(MATERIAL SUPPLIED)

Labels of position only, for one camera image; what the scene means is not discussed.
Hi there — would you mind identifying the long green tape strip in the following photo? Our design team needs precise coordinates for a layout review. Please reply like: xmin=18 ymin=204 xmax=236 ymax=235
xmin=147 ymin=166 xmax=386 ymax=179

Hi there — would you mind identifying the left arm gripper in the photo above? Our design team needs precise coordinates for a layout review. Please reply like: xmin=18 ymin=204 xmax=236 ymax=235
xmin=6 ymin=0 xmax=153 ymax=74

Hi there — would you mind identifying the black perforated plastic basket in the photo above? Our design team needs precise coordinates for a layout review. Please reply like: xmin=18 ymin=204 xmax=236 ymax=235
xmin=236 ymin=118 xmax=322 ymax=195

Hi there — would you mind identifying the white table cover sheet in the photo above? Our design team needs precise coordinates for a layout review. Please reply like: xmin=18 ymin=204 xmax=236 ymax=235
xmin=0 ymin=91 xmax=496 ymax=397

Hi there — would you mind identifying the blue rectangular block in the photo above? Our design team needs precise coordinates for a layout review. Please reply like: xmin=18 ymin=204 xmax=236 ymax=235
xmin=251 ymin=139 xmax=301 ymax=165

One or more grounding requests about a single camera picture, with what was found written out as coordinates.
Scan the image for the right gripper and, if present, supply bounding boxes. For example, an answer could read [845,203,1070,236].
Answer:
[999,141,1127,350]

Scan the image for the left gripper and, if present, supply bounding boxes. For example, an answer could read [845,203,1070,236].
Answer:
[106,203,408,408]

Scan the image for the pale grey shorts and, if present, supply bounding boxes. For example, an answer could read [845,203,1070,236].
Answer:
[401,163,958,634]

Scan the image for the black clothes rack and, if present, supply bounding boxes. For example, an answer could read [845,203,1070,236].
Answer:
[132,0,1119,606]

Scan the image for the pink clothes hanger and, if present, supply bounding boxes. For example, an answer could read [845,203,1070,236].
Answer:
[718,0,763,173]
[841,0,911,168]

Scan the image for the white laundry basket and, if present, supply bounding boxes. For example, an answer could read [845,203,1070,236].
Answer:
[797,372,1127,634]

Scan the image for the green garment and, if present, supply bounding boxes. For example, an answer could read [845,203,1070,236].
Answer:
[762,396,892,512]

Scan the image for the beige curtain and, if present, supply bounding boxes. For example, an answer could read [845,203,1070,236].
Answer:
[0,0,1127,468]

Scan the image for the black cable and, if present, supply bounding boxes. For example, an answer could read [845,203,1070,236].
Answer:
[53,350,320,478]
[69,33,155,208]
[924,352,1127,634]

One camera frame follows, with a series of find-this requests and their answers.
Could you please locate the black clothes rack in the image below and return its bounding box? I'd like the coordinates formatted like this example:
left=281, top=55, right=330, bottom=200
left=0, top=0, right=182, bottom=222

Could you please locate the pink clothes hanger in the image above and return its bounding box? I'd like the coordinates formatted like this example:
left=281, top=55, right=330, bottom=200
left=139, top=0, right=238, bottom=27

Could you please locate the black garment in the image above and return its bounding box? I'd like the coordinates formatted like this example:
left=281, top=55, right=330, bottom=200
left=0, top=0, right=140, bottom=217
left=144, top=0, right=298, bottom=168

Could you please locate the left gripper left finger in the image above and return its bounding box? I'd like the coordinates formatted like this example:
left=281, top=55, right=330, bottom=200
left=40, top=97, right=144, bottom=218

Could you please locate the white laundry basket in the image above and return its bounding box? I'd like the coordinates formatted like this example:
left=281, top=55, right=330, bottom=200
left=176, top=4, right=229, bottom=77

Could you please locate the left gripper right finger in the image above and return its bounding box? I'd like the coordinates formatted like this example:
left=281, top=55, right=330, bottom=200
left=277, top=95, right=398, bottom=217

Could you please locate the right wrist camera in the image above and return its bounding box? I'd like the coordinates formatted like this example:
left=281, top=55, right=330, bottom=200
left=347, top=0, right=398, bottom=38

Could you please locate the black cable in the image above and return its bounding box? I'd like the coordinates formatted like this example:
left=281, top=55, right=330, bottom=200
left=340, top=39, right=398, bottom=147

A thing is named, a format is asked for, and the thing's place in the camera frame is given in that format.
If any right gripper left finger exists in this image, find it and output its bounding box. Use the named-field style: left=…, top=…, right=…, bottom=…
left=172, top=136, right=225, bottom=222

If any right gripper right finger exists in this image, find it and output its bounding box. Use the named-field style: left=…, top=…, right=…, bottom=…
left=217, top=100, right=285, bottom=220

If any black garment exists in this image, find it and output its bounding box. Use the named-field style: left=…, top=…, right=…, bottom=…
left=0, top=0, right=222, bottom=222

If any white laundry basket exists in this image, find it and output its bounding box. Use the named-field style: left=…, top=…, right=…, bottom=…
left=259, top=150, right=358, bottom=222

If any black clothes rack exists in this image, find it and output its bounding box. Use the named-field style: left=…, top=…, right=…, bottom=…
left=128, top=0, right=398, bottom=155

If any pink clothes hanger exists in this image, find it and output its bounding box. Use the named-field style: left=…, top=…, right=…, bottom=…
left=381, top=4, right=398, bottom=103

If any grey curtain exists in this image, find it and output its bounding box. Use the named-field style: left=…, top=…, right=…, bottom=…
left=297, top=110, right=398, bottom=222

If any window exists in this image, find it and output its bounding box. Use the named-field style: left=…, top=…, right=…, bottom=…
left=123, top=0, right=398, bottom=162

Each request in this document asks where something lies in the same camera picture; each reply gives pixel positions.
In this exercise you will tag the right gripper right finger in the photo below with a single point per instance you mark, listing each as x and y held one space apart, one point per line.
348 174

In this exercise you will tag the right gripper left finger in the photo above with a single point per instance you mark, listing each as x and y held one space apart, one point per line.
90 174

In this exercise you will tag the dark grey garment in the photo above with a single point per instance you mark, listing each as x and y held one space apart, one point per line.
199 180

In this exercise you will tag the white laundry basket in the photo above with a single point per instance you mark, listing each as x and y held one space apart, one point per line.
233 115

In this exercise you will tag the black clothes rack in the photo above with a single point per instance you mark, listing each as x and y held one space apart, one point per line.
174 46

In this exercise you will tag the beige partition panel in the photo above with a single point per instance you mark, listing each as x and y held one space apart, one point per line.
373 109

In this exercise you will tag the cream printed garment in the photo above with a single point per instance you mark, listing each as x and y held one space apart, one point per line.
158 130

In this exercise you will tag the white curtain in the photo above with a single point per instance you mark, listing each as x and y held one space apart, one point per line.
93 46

(End MATERIAL SUPPLIED)
(MATERIAL SUPPLIED)

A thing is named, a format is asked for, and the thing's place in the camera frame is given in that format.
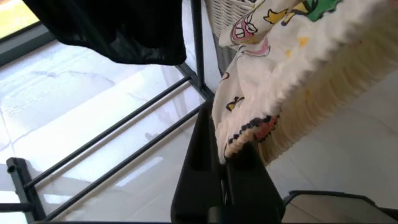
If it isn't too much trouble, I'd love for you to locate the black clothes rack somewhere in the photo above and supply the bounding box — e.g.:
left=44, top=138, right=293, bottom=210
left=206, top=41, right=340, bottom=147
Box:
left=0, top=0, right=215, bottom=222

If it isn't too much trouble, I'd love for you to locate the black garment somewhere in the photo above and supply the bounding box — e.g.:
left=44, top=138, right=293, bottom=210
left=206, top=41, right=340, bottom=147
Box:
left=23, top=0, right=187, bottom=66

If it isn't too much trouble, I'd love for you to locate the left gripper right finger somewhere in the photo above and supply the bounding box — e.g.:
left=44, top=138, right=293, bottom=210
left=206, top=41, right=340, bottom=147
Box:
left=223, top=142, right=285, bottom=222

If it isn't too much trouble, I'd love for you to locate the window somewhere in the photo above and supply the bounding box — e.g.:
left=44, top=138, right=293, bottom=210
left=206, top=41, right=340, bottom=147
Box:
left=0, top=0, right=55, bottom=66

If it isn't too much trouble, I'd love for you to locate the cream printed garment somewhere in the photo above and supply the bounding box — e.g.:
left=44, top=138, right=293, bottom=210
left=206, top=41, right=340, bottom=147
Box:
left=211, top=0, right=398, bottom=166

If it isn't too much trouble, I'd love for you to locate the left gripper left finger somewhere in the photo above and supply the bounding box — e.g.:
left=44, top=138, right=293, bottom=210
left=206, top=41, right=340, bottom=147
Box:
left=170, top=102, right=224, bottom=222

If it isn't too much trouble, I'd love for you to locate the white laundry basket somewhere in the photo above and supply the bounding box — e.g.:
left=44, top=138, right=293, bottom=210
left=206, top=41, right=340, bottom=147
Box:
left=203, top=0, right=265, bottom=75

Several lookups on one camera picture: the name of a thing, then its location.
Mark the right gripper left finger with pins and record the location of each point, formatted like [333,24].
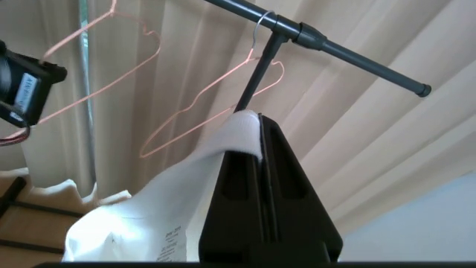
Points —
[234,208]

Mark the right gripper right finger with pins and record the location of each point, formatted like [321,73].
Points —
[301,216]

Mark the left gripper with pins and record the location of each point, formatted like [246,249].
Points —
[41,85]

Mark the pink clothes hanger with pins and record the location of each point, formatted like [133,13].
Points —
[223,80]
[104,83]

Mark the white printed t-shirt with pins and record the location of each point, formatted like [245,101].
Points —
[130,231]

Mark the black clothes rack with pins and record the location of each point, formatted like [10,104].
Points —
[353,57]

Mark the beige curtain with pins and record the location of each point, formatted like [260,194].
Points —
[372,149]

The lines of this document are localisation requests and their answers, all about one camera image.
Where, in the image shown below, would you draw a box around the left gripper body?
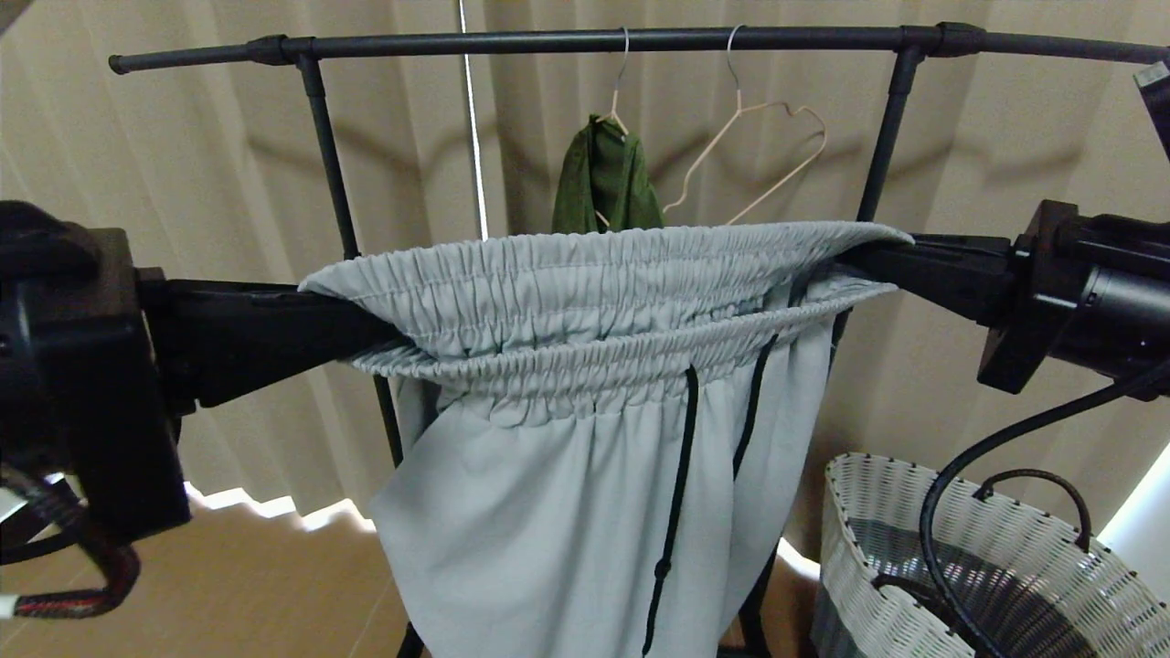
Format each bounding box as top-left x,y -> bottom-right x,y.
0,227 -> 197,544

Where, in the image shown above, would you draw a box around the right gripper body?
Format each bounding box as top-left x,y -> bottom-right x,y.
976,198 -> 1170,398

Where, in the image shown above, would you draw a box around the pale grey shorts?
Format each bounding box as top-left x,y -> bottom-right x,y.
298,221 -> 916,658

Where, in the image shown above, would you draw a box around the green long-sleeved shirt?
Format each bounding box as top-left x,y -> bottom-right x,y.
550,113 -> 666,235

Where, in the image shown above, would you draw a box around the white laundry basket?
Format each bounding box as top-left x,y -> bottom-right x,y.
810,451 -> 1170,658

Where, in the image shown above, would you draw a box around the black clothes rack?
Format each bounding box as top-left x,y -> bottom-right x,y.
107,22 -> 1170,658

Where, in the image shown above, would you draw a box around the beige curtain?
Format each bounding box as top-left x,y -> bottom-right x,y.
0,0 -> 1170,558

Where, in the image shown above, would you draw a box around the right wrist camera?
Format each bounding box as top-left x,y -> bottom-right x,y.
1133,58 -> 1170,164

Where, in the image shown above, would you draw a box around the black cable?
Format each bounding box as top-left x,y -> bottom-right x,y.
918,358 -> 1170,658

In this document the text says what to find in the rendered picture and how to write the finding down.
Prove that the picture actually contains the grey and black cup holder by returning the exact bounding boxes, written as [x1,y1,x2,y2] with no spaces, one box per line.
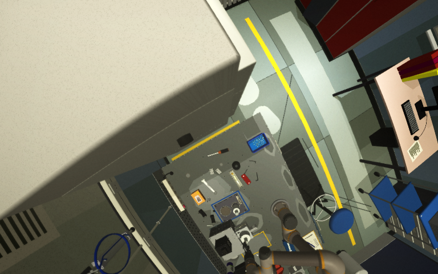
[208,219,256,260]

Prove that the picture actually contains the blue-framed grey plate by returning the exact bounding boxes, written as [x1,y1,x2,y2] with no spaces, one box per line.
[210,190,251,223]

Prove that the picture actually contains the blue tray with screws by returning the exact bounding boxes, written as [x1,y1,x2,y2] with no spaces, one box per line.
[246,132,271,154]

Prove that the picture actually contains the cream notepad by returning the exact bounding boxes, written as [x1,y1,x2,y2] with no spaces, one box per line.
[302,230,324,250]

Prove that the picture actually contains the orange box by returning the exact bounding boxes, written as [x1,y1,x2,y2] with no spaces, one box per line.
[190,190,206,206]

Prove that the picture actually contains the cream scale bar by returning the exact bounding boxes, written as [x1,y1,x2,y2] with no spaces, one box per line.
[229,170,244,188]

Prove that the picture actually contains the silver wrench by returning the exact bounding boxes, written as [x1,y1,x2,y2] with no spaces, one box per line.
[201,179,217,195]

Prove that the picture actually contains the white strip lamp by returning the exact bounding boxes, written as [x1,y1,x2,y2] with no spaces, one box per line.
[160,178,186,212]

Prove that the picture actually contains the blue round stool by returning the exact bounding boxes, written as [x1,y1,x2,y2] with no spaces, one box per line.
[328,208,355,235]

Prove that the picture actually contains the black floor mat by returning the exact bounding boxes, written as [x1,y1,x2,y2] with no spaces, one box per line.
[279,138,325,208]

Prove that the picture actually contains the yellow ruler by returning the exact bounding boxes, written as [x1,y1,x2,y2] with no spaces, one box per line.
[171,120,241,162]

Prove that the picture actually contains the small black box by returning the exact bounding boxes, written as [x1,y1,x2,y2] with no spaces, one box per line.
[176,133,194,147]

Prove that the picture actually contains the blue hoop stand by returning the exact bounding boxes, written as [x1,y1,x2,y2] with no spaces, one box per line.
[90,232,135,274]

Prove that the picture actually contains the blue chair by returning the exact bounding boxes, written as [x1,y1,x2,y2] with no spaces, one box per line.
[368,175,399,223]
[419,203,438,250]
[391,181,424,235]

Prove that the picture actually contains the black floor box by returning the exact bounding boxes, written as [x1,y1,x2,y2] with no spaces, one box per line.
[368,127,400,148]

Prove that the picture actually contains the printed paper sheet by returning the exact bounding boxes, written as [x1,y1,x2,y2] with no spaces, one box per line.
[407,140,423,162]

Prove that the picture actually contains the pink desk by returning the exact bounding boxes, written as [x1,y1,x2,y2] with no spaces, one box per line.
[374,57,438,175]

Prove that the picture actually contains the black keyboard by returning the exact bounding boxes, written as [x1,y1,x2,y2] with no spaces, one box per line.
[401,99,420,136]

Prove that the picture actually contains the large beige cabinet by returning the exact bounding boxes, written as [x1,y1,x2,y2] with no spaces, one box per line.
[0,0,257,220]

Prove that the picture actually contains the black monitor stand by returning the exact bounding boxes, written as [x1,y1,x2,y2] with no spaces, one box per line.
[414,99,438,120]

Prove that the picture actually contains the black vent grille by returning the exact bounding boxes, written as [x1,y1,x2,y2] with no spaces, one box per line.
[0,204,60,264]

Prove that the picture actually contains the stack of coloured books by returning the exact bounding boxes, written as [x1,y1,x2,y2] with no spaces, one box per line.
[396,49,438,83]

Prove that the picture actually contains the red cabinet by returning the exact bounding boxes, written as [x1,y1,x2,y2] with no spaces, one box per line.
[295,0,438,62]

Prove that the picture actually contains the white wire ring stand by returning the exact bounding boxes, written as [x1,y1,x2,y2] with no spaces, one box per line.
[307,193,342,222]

(End MATERIAL SUPPLIED)

PROMPT: Copy every line from the material in which the word "camera" can be found.

SOLUTION:
Labels of position only, for one camera image; what the scene means is not discussed.
One or more grounding requests about a single camera picture, with what was found written out as coordinates.
One camera frame follows, with a series of find-this requests and their answers.
Could you please locate the right wrist camera in the image above and return its bounding box? I'd like the coordinates formatted like this example:
A thing is named, a format is asked for, and the thing's place in the camera frame is given in that format.
Each request in this document asks where something lies in the same camera picture; each reply gives pixel positions.
A thing is named, a format is asked for, and the thing's place in the camera frame is given in that format.
Several lookups on one camera picture: the name of a thing, then its location.
The lines of this document are localisation requests and their answers, all about one camera image.
Where, in the image shown above, would you draw a box around the right wrist camera?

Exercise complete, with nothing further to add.